Que país é este? (por Alberto Villas)

7 ago

Por aqui vejo um país tristonho, enrolado numa bandeira vermelha desbotada, socialista. Vejo um país com algumas estrelas na bandeira verde, azul e amarela, poucas no céu e nenhuma no peito. Todos à espera do desenrolar dos acontecimentos. Um país entre o tédio e o pânico. Um país onde já tem gente com saudade daquelas capas de “Veja” anunciando uma nova dieta, uma fórmula mágica da eterna juventude.
Lá fora existe um outro país que chamam de Brazil, de Brésil, de Brazilien. Um país que está sendo descoberto. Lá fora, Seu Jorge é estrela de primeira grandeza. Ganhou a capa da revista francesa “Vibrations”, ganhou a capa da “Nous Paris” e um ensaio fotográfico na “Rolling Stone”.
Lá fora Caetano Veloso é capa da “Les Inrockuptibles”, a mais moderna revista pop do país de De Gaulle.

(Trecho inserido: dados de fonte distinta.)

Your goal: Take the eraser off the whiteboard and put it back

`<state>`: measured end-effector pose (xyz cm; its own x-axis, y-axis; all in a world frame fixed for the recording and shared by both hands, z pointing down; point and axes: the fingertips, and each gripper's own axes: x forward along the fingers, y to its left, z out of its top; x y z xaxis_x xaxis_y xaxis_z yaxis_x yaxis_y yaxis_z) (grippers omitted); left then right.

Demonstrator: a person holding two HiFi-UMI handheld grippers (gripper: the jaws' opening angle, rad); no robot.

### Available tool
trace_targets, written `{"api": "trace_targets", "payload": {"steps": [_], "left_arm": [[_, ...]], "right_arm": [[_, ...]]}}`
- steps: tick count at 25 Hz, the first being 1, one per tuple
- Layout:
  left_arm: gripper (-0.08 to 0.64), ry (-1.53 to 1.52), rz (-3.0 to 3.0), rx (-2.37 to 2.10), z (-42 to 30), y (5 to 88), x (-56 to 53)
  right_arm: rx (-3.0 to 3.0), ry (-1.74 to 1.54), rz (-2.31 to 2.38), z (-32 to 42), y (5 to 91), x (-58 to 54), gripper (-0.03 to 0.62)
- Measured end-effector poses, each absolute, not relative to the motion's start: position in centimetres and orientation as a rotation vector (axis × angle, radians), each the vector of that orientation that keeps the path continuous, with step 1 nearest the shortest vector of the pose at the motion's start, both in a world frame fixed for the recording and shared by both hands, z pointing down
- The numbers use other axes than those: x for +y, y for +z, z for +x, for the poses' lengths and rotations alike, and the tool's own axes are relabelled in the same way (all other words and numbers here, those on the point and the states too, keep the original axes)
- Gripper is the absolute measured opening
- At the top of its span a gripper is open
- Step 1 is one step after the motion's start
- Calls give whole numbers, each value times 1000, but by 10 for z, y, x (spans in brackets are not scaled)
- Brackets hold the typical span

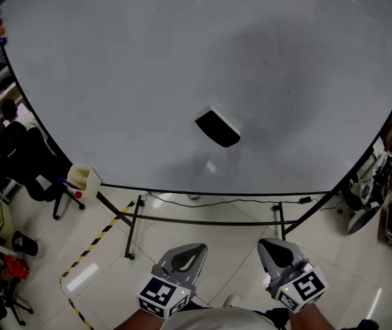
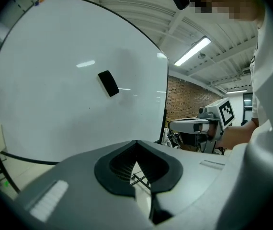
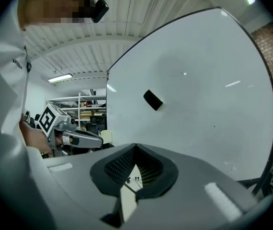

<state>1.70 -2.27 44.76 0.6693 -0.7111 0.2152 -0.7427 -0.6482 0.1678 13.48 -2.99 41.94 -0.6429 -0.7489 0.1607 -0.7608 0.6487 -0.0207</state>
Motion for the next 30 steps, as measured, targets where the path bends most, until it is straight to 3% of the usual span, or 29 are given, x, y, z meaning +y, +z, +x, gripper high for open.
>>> {"api": "trace_targets", "payload": {"steps": [14, 30], "left_arm": [[17, 238, 2617, -1210, 32, 455, 18], [17, 257, 2693, -1066, -17, 449, 11]], "right_arm": [[-2777, 173, 1211, 150, 423, 7, 2], [-2665, 165, 1370, 114, 428, 13, 1]]}}
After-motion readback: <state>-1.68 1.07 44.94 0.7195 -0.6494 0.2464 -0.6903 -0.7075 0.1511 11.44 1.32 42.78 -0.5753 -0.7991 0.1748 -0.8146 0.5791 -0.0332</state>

Lá fora o cd “In Cité” de Lenine é vendido com um adesivo com todas as estrelas possíveis do “Le Monde de La Musique”. Um disco com o adesivo “aprovado e recomendado” pela “Télérama”, a “Vejinha” de Paris.
Lá fora Rappin Hood está num artigo de página inteira do “Expresso” de Portugal, segurando a bandeira da luta contra o machismo. Lá fora, Porto Alegre é saudada como cidade laboratório pelo prestigioso “El Pais”, o mais importante jornal da Espanha.
O outro Brasil, mais precisamente “l’autre Brésil”, está na capa do tablóide “Courrier International”. O jornal estampa a foto de uma baiana cem por cento com um sorriso aberto como se fosse um dia de carnaval. E anuncia “um país da democracia participativa, da economia solidária e da luta contra o machismo”.
Lá fora, o jornal “Sport” abre suas páginas para a ex-prefeita Marta Suplicy, uma “star brésilienne”, e arrisca que ela pode vir a ser um dia presidente deste nosso país, um país que anda jururu enrolado numa bandeira vermelha surrada, puída, socialista.
“La Nacion”, de Buenos Aires, manda um enviado especial a Curitiba, a capital ecológica do mundo, para fazer uma grande reportagem sobre a cidade de Jaime Lerner, Dalton Trevisan e Paulo Leminski. A cidade que está dando certo num mundo cheio de cidades que não estão dando certo. Um exemplo!
A revista “Sport Model” abre espaço para anunciar que a moda no verão parisiense são as fitinhas do Senhor do Bonfim, aquelas que dão sorte, sabe Ogum pra quem. Mostra também os escapulários e oratórios de um país que anda com fé porque a fé não costuma faiá.
Na mesma “Sport Model” estão o ketchup de goiaba, os sabonetes da Natura e os biquínis de Ipanema. Na mesma “Sport” lá está o moleque Robinho todo sorridente na capa, uma estrela que nasce.
“Estudando o Pagode”, o recente disco de Tom Zé, aquele que não mereceu sequer uma linha na coluna Datas de “Veja”, ganhou uma reportagem de página inteira no “La Stampa” italiano. Ganhou a capa da revista “Blitz” portuguesa e meia página no “Diário de Notícias”, o principal jornal de Portugal. O mesmo Tom Zé está na capa da “Télérama”, em uma página inteira da “L’Express”, a “Veja” francesa. A “Le Point” registra na lista dos mais vendidos o livro “Le Zahir”, de Paulo Coelho.
Marisa Monte andando de bicicleta está na capa da “Paris Match” e o Brasil de norte a sul ganhou a capa da “Grands Reportages”. A revista do “Le Monde” que circulou no último fim de semana abre espaço para uma série de quatro reportagens sobre um país chamado Brasil. Começou falando dos índios e anuncia para a semana que vem as raízes africanas.
Enquanto isso, por aqui vejo apenas um país cabisbaixo, enrolado numa bandeira vermelha meio sem cor, meio sem graça, meio socialista. Esperando o desenrolar dos acontecimentos.